Le câble s’imbrique divinement bien sur la partie femelle, un peu comme… enfin, vous avez compris, deux trucs qui s’imbriquent naturellement, vous voyez, non ? Oui, c’est ça, comme une clef et une serrure.
La clef ou la clé ? Doit-on écrire clef ou clé ? Si vous vous posez sérieusement la question, je peux vous donner l’adresse de ma psy.
La seule fois qu’il m’est arrivé d’avoir une chance pareille, ce fut le jour… Non, je vais garder ça pour une Insignifiance future.
Gros coup de chance, donc !
Clic clac, le câble gris pâle est en place, je me relève, j’actionne le bouton du démarreur…
Oui, c’était une motocyclette de fabrication japonaise. C’est-à-dire TOUT sauf une bécane. Enfin, bon, je mets les Arlé DaVidesDeSens à part, tout le monde croit que ce sont des motocyclettes alors que ce sont des machines agricoles. TOUT sauf une bécane. Je voulais une anglaise, ou une italienne à la rigueur, mais l’époque était déjà au macronisme – OMFG ! il avait 15 ans en 1992 ! – et les fins de mois ressemblaient à Gobi, le désert, pas le copain de mon père.
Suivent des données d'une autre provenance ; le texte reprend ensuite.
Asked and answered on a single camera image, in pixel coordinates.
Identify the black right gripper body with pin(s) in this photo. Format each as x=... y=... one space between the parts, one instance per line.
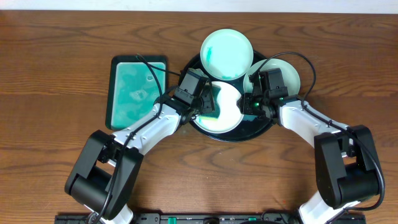
x=245 y=106

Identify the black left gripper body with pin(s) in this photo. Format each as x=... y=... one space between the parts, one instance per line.
x=207 y=101

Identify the green yellow sponge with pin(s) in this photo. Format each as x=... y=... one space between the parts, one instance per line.
x=210 y=118

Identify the white plate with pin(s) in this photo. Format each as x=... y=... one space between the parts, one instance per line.
x=230 y=115

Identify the mint plate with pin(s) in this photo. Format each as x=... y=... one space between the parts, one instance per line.
x=290 y=75
x=226 y=54

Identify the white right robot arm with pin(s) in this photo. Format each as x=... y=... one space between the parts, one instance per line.
x=348 y=171

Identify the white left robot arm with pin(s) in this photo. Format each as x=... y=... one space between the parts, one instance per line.
x=104 y=175

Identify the black round tray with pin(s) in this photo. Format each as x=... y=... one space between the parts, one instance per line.
x=250 y=126

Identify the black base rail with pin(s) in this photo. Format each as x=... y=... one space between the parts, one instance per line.
x=155 y=218

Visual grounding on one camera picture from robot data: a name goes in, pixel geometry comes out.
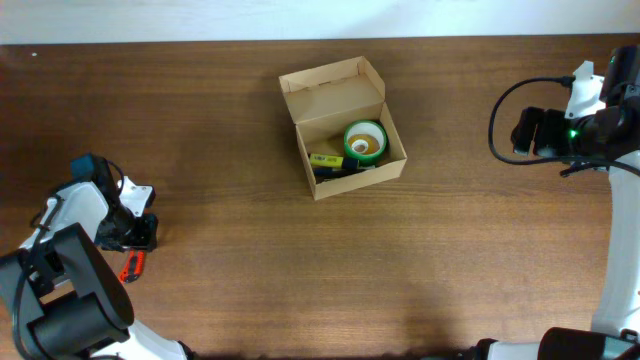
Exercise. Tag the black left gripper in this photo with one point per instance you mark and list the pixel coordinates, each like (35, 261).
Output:
(144, 239)

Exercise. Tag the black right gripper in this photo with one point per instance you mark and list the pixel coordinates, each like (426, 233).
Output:
(549, 122)

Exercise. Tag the orange pen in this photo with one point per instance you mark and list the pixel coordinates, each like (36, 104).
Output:
(133, 267)

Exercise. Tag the green tape roll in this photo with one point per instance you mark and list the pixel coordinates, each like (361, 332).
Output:
(366, 127)

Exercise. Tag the yellow tape roll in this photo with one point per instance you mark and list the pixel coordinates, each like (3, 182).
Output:
(363, 144)

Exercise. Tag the cardboard box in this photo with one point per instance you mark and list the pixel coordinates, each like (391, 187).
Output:
(322, 102)

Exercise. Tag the yellow highlighter pen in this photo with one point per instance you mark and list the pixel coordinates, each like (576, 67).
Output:
(330, 161)

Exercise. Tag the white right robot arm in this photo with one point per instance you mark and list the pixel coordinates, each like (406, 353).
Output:
(614, 331)

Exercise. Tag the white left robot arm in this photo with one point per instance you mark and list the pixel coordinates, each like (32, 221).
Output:
(64, 286)
Oui, mon père avait un copain qui se nommait Gobi. Ne me demandez pas comment une chose pareille est possible, c’est au-dessus de mes forces. Les fins de mois étaient raides comme des matraques de CRS, je n’aurais jamais pu m’offrir autre chose qu’un ersatz de motocyclette si je n’avais pas, quelques semaines auparavant… Non, je vais garder ça pour une Insignifiance ultérieure.
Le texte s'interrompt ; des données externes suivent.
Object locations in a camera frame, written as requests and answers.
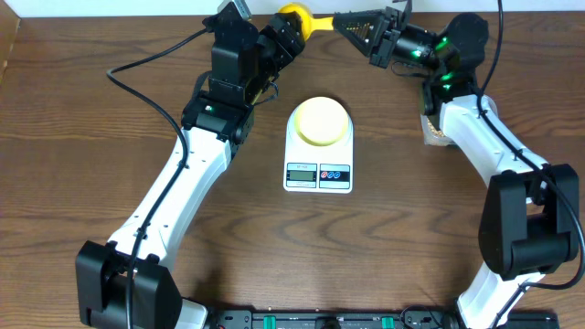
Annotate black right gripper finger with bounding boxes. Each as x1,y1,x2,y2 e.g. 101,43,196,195
333,10,388,57
392,0,412,16

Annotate yellow measuring scoop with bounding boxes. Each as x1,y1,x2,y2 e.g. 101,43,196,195
278,3,335,41

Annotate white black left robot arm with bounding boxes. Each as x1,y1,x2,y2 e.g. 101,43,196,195
75,4,309,328

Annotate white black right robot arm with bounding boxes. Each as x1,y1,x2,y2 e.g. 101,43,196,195
333,5,584,328

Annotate yellow plastic bowl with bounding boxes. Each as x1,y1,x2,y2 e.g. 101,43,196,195
292,97,349,146

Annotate white digital kitchen scale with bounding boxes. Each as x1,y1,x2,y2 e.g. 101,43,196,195
282,104,354,194

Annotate clear plastic container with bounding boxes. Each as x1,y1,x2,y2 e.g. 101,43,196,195
420,115,455,146

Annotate soybeans pile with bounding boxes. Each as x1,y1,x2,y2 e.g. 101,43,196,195
427,119,446,138

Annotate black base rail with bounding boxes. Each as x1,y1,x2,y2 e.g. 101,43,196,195
200,309,559,329

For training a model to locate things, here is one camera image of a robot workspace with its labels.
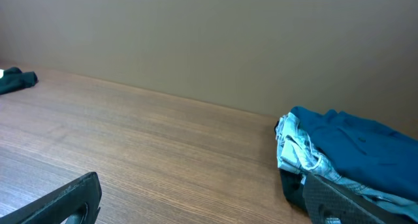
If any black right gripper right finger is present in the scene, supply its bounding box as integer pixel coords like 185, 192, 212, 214
303, 174, 413, 224

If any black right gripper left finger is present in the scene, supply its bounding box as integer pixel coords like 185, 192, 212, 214
1, 172, 102, 224

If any folded black garment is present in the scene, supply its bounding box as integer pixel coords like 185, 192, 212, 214
280, 169, 307, 212

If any folded light grey garment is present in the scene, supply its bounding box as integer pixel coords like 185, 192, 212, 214
275, 113, 417, 221

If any folded blue shirt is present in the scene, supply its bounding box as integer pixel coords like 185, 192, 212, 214
291, 106, 417, 201

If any crumpled black t-shirt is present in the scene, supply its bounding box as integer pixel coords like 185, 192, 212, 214
1, 67, 39, 95
La moto se démarrait à l’aide d’un vulgaire bouton. Comment voulez-vous que j’aie eu une croissance ordinaire avec des horreurs pareilles ? Putain, mais quel est le con d’ingénieur qui, un jour, a inventé le démarreur électrique ? Une bécane, ça se démarre au kick, c’est tout ! Ça forge le mollet et l’homme !
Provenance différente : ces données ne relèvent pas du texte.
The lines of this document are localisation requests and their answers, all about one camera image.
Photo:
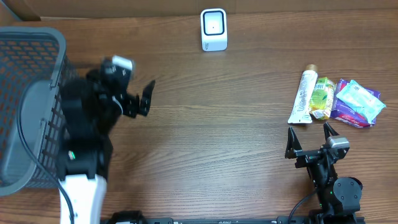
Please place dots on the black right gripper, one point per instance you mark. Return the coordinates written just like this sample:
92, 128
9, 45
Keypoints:
294, 148

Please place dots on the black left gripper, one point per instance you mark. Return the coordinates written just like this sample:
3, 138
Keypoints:
133, 104

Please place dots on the white tube with gold cap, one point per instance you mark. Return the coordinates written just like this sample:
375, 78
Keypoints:
301, 109

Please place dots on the purple pad package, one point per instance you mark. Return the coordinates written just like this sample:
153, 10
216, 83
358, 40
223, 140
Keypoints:
342, 112

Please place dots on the green yellow snack packet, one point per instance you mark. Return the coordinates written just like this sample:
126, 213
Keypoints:
322, 99

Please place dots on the teal snack packet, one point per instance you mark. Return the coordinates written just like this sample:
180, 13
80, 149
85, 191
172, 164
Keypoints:
361, 101

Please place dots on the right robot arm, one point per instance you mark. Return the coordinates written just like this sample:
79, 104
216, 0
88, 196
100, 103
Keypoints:
339, 197

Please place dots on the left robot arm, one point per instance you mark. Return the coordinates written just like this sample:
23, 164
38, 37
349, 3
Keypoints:
91, 106

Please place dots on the white barcode scanner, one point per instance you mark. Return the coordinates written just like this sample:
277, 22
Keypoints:
214, 30

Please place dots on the grey plastic mesh basket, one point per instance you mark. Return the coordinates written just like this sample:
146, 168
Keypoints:
34, 66

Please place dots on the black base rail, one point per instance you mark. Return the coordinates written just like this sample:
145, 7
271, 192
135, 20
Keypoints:
136, 217
Mais passons sur cette colère fort légitime, les couillus à cuir et casque me comprendront, les autres peuvent crever sur le bord de la route, jamais je ne m’arrêterai, jamais, vous m’entendez ?
La bécane a démarré au quart de tour. Expression qui n’a plus aucun sens avec un démarreur électrique ; putain, ça m’énerve !
J’ai ressenti comme une éjaculation de fierté me traverser d’une oreille à l’autre. Alors qu’il s’agissait d’un coup de bol magistral, vous avez bien lu.
Comment j’étais tout content de moi… J’utilise à dessein cette expression moderne pour vous faire oublier mon âge.
Nous sommes allés bosser grâce à mon génie mécanique. Mais ce que je ne savais pas, c’est qu’elle (la fille, pas la bécane) avait compris qu’il s’était agi de chance et pas de compétence. Elle n’a plus voulu être ma passagère après ça, ne voulant pas prendre le risque de perdre son boulot à cause d’une vieille tripe tokyoïte.
Et avec ça, comment voulez-vous qu’on en soit arrivés aux vains ébats de l’amour ? Car tel était le but de mon propos dissous.

Mais son épouse ne se prénommait pas Thierry, alors pourquoi l’appeler Thierry ? (abrupt comme retour à la réalité, n’est-ce pas ?)
La question me taraudait tout le jour, du moment de ratissage à la plonge de 1h du matin, l’enfer. Pourquoi « Thierry » ? Why ? Tell me tell me why !
Je pense que j’ai osé le lui demander un bon gros mois de 40 jours après. Ce qui correspond à la période où j’avais abandonné tout espoir de :
1. M’approcher à moins de 10cm de la poitrine de Micheline (oui, elle change de prénom, la coquine),
2. Parvenir à faire quoi que ce soit d’autre que aller bosser, bosser, rentrer et dormir,
3. Voir des visages de touristes satisfaits de leur repas au rest… à la gargote.
Summer of the living dead.
N’ayant plus rien à perdre, je suis allé lui demander pourquoi il appelait sa femme Thierry.
Il n’appelait pas son épouse Thierry mais Chérie.
Il prononçait Tchérie. Qui sonnait comme Thierry à mes oreilles.
Sept mois et demi après cet été en pente douce, je m’enroulais autour d’un rail (dit) de sécurité. Mais, je vais garder ça pour une Insignifiance future.

(1) il n’y avait pas de delco sur ce moteur de motocyclette
(2) j’affirme que le suicide est la solution au célibat tout comme une des deux solutions à la vie en couple.